→ **Dataset records**
___

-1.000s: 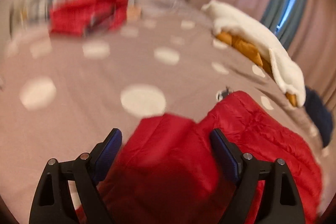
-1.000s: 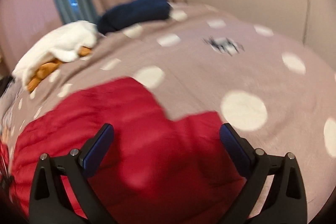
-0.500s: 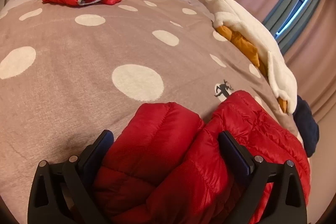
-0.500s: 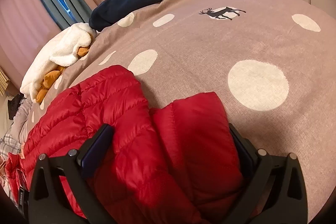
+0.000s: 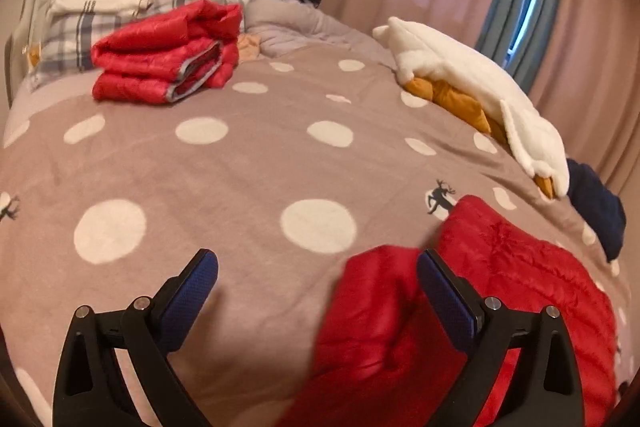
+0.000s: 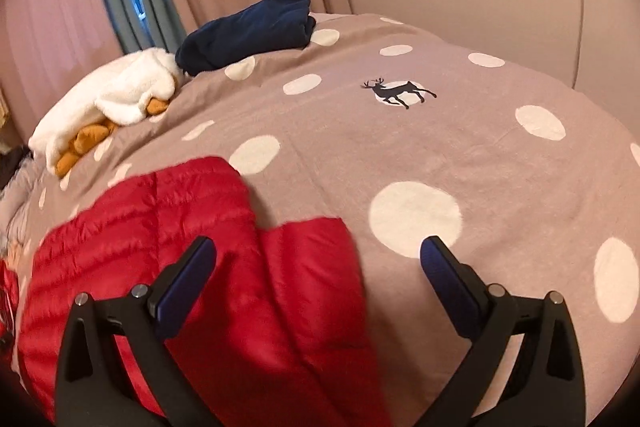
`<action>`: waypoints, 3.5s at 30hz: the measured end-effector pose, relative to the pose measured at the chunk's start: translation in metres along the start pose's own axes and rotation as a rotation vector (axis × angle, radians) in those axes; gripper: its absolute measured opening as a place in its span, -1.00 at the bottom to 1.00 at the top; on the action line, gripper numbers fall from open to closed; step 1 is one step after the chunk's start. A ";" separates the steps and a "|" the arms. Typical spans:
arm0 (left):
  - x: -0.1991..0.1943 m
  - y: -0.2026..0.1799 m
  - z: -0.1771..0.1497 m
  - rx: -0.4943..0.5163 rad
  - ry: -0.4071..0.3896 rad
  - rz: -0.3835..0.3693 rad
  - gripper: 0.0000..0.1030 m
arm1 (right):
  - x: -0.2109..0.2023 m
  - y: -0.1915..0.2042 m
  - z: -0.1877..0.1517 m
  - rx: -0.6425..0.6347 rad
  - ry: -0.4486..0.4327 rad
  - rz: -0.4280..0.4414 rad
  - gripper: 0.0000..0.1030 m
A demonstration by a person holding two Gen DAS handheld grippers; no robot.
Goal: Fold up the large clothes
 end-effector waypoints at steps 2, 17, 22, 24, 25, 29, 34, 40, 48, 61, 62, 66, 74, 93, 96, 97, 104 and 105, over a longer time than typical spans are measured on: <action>-0.001 0.013 -0.002 -0.040 0.031 -0.021 0.92 | -0.002 -0.011 -0.004 0.020 0.018 0.013 0.99; -0.021 0.043 -0.055 -0.125 0.225 -0.272 0.92 | -0.025 -0.035 -0.068 0.232 0.110 0.206 0.99; -0.030 0.020 -0.082 -0.118 0.324 -0.496 0.92 | -0.032 -0.009 -0.093 0.238 0.081 0.250 1.00; -0.035 0.000 -0.091 -0.052 0.324 -0.500 0.92 | -0.029 0.010 -0.097 0.187 0.124 0.281 1.00; -0.034 -0.009 -0.095 -0.023 0.344 -0.511 0.92 | -0.029 0.022 -0.099 0.151 0.138 0.288 1.00; -0.032 -0.044 -0.106 0.076 0.346 -0.491 0.92 | -0.026 0.027 -0.102 0.179 0.137 0.317 1.00; -0.010 -0.038 -0.088 -0.115 0.341 -0.516 0.92 | -0.020 0.014 -0.091 0.317 0.167 0.417 0.96; 0.029 -0.038 -0.053 -0.320 0.462 -0.496 0.85 | 0.005 0.024 -0.064 0.276 0.258 0.404 0.70; 0.045 -0.053 -0.043 -0.346 0.385 -0.423 0.25 | 0.032 0.067 -0.041 0.027 0.216 0.276 0.37; -0.013 -0.095 -0.053 0.013 0.067 -0.108 -0.27 | 0.009 0.086 -0.047 -0.045 0.181 0.157 -0.36; -0.018 -0.092 -0.052 0.007 0.060 -0.121 -0.27 | 0.007 0.084 -0.046 -0.029 0.183 0.164 -0.38; -0.038 -0.081 -0.044 -0.048 0.040 -0.191 -0.29 | -0.008 0.070 -0.043 0.051 0.186 0.238 -0.42; -0.080 -0.086 -0.040 0.002 -0.111 -0.240 -0.29 | -0.015 0.071 -0.072 0.000 0.225 0.290 -0.41; -0.114 -0.076 -0.029 0.070 -0.212 -0.259 -0.29 | -0.008 0.132 -0.101 -0.152 0.302 0.309 -0.29; -0.117 -0.076 -0.028 0.065 -0.192 -0.328 -0.29 | -0.005 0.130 -0.101 -0.140 0.310 0.310 -0.27; -0.120 -0.076 -0.027 0.063 -0.192 -0.348 -0.29 | -0.002 0.127 -0.100 -0.117 0.326 0.327 -0.26; -0.130 -0.086 -0.031 0.082 -0.182 -0.461 -0.27 | 0.000 0.126 -0.103 -0.111 0.353 0.340 -0.24; -0.133 -0.092 -0.033 0.103 -0.187 -0.454 -0.27 | -0.001 0.127 -0.103 -0.112 0.352 0.337 -0.24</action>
Point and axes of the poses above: each gripper's, at about its wrist camera, not at the fingertips, and x roughly the way its jaws point, y to its left, z to its top, the point moved 2 cm from there along x, roughly the way its jaws point, and after that the axes turned 10 degrees about y, right-handed, at the moved point
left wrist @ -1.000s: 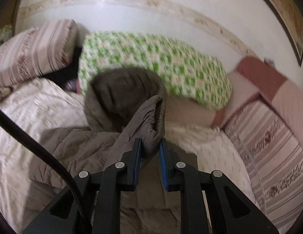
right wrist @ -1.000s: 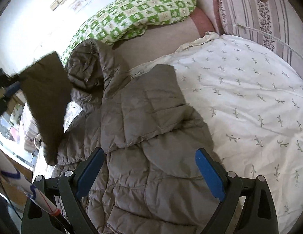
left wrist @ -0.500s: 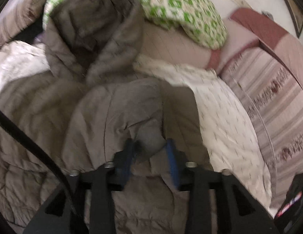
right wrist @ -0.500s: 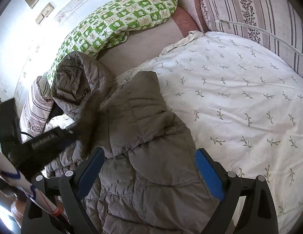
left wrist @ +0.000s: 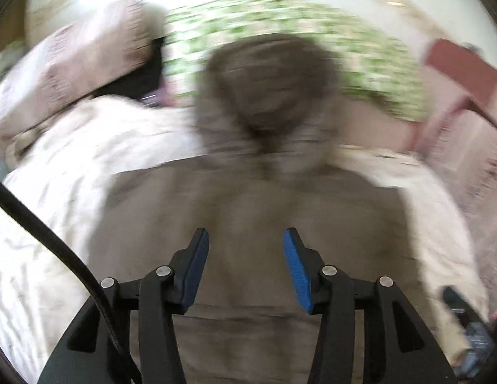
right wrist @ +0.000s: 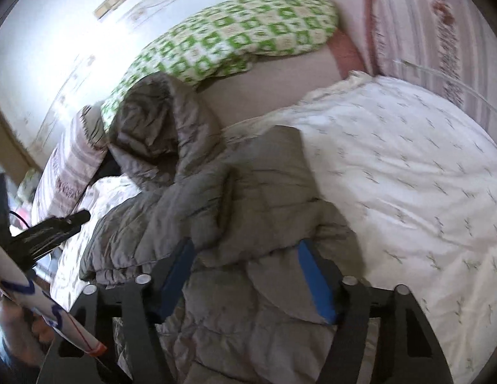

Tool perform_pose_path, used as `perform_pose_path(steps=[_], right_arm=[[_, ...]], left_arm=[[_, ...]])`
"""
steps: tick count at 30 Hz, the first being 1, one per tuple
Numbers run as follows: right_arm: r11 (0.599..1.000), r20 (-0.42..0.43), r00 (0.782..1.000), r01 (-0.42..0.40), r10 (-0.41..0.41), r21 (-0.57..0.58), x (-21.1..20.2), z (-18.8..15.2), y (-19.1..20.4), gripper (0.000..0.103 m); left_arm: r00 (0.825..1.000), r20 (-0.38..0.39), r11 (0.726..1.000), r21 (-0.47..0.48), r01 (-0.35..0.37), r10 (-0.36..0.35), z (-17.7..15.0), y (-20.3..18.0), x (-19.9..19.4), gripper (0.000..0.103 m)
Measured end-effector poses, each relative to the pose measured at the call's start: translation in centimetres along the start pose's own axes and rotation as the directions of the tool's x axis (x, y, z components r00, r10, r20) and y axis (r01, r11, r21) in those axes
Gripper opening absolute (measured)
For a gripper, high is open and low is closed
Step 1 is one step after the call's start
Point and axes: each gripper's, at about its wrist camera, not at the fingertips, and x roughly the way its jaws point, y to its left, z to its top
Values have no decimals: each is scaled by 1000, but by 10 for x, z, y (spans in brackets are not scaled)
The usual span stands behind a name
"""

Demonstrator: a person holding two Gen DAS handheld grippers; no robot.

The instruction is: Fold large clothes

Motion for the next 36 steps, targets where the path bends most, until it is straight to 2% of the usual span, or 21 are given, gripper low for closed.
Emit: perform_pose_path(steps=[3, 6, 8, 11, 14, 16, 21, 26, 31, 34, 36], right_arm=[[999, 16, 1000, -10, 11, -34, 12, 4, 19, 69], [998, 18, 1000, -5, 6, -66, 29, 7, 38, 69], [995, -9, 1000, -3, 2, -98, 49, 5, 50, 69], [986, -58, 997, 42, -52, -162, 82, -4, 61, 69], [981, -157, 981, 88, -116, -173, 110, -14, 57, 69], [978, -182, 974, 101, -134, -181, 118, -18, 53, 69], [976, -186, 972, 110, -145, -187, 119, -19, 52, 70], [983, -145, 983, 89, -113, -162, 94, -15, 61, 71], [977, -85, 992, 77, -96, -196, 76, -18, 75, 72], [972, -62, 992, 92, -107, -217, 77, -17, 81, 72], [970, -64, 991, 103, -120, -221, 81, -17, 82, 72]], left_arm=[[995, -44, 994, -58, -95, 92, -3, 46, 23, 47], [989, -87, 987, -100, -127, 118, -14, 75, 43, 47], [991, -94, 988, -113, -108, 97, -22, 79, 51, 48], [988, -91, 989, -75, -128, 121, -27, 73, 57, 49], [987, -95, 989, -52, -135, 130, -35, 69, 62, 50], [987, -99, 989, -64, -132, 125, -38, 71, 67, 50], [985, -74, 987, -22, -159, 157, -39, 63, 60, 50], [994, -26, 994, 29, -104, 105, -51, 58, 18, 49], [992, 6, 987, 103, -125, 125, -78, 55, -15, 49], [988, 44, 979, 133, -154, 149, -85, 53, -18, 50], [988, 46, 981, 121, -153, 148, -86, 55, -12, 50]])
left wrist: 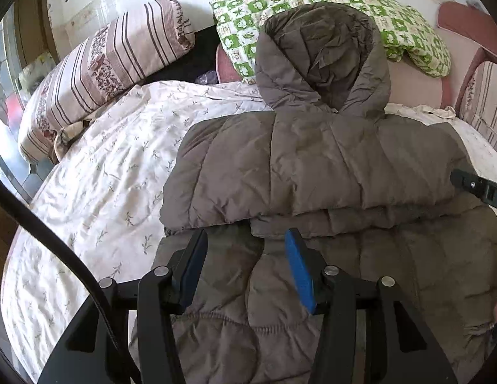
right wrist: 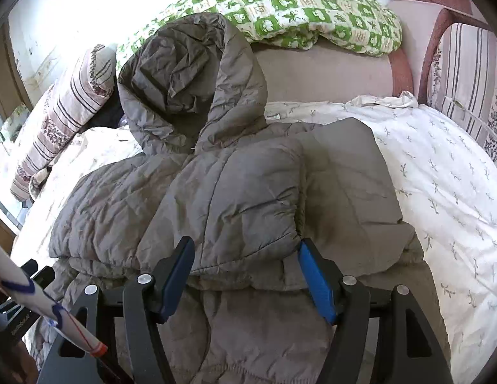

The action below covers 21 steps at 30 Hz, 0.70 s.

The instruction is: Fold large clothes

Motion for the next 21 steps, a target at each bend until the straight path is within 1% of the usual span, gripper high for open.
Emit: perform_pose_path(steps=[2, 4, 6, 8, 10, 12, 16, 21], right_arm=[[1000, -4, 1000, 21, -21, -13, 5, -1, 1, 72], [999, -16, 999, 41, -41, -29, 10, -2, 2, 72], [998, -34, 998, 52, -53, -34, 17, -2, 1, 72], [998, -69, 996, 52, -54, -24, 28, -3, -2, 72], [999, -95, 994, 48, -49, -13, 37, -4, -6, 74], [999, -102, 994, 49, -51, -15, 41, -5, -6, 75], [998, -105, 993, 55, -58, -32, 43, -8, -3, 79], [997, -98, 993, 61, -65, -45, 42, -10, -1, 81]], left_arm=[[1000, -13, 999, -31, 23, -24, -1, 2, 9, 50], [999, -22, 999, -46, 26, -28, -3, 4, 18, 50], [998, -58, 999, -45, 25, -27, -7, 5, 30, 50], [993, -106, 997, -68, 38, -45, -10, 9, 42, 50], [992, -109, 996, -80, 50, -59, -10, 11, 45, 50], [992, -107, 995, -89, 55, -65, -10, 13, 47, 50], [993, -106, 996, -77, 47, -55, -12, 11, 49, 52], [993, -105, 996, -76, 49, -57, -12, 11, 48, 53]])
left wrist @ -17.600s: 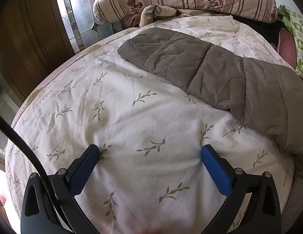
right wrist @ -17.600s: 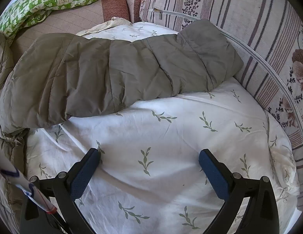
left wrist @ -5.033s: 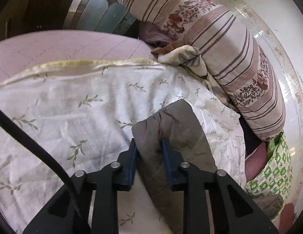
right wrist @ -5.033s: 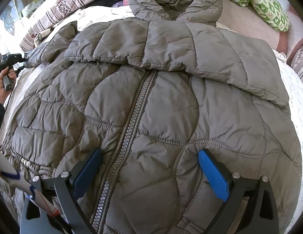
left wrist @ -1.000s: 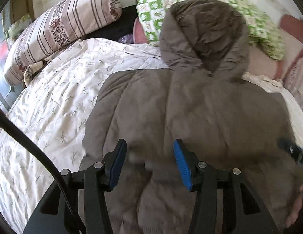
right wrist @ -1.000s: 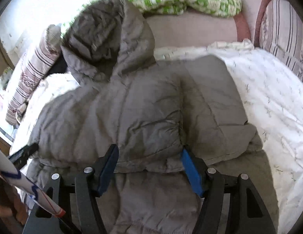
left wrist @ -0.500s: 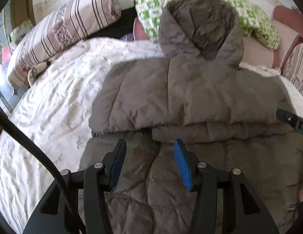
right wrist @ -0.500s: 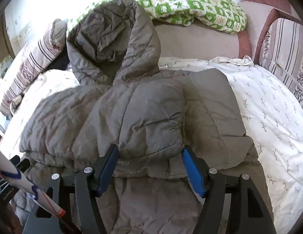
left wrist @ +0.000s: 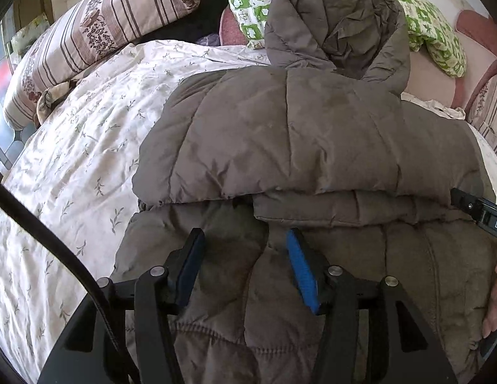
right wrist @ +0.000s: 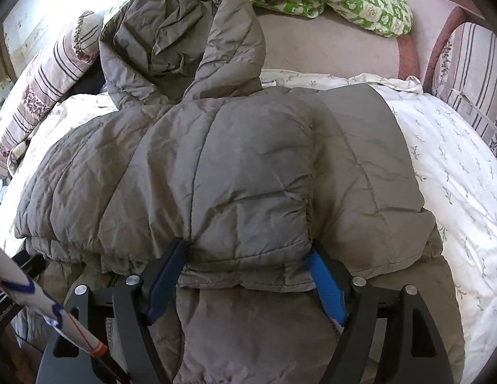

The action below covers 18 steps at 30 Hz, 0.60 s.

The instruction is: Fold large clothes

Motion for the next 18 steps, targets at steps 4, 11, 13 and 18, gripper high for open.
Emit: perform_pose_path(steps=[4, 11, 13, 18], right_arm=[[1000, 10, 1000, 2, -2, -1, -15, -2, 3, 81], [993, -4, 996, -92, 92, -72, -46, -20, 39, 81], [988, -48, 992, -123, 119, -92, -42, -28, 48, 81], [989, -110, 991, -83, 70, -120, -22, -40, 56, 81]], left_arm=[[1000, 5, 1000, -3, -4, 4, -1, 0, -2, 53], [1000, 9, 1000, 4, -16, 16, -2, -2, -3, 54], [1000, 10, 1000, 5, -17, 17, -2, -2, -3, 54], [1000, 10, 1000, 6, -17, 17, -2, -2, -3, 55]])
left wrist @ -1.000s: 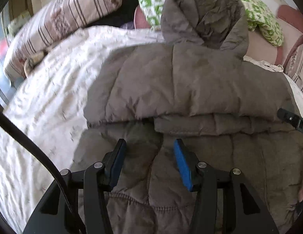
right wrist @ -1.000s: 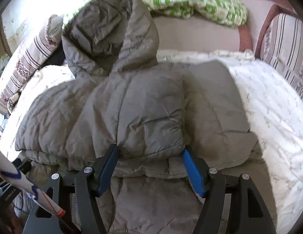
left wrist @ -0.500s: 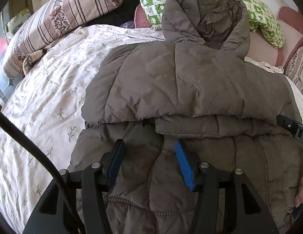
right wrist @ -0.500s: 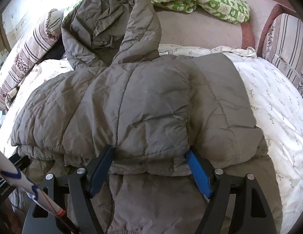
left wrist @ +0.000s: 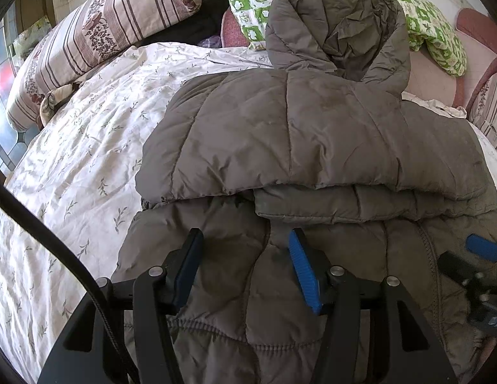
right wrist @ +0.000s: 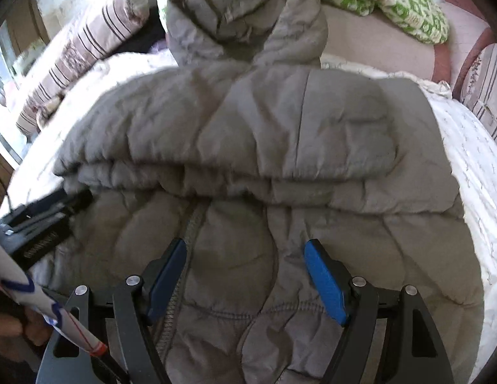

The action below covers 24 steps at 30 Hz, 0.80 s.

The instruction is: Fold large clothes

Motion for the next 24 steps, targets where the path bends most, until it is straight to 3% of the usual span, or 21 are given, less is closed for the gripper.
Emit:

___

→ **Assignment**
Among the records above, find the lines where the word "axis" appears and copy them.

→ **Solved problem**
`<action>`: waypoints, 3.5s at 30hz: the measured end-effector pose, relative to the pose measured at the chunk's start: translation in metres along the start pose's own axes and rotation as a rotation vector (axis × angle, radians) in those axes; gripper: its absolute measured opening as a place in its span, -1.00 at the bottom to 1.00 at the top; on the action line, gripper numbers fall from open to closed; step 1 is one step after the chunk's start. A ";" separates the steps and a "|" the arms. Typical spans:
Measured end-effector poses, each relative to the pose measured at the call's start: translation in centimetres along the start pose's own axes and rotation as the directions of the tool's x axis (x, y, z components r00, r10, r20) and y axis (r01, r11, r21) in those axes

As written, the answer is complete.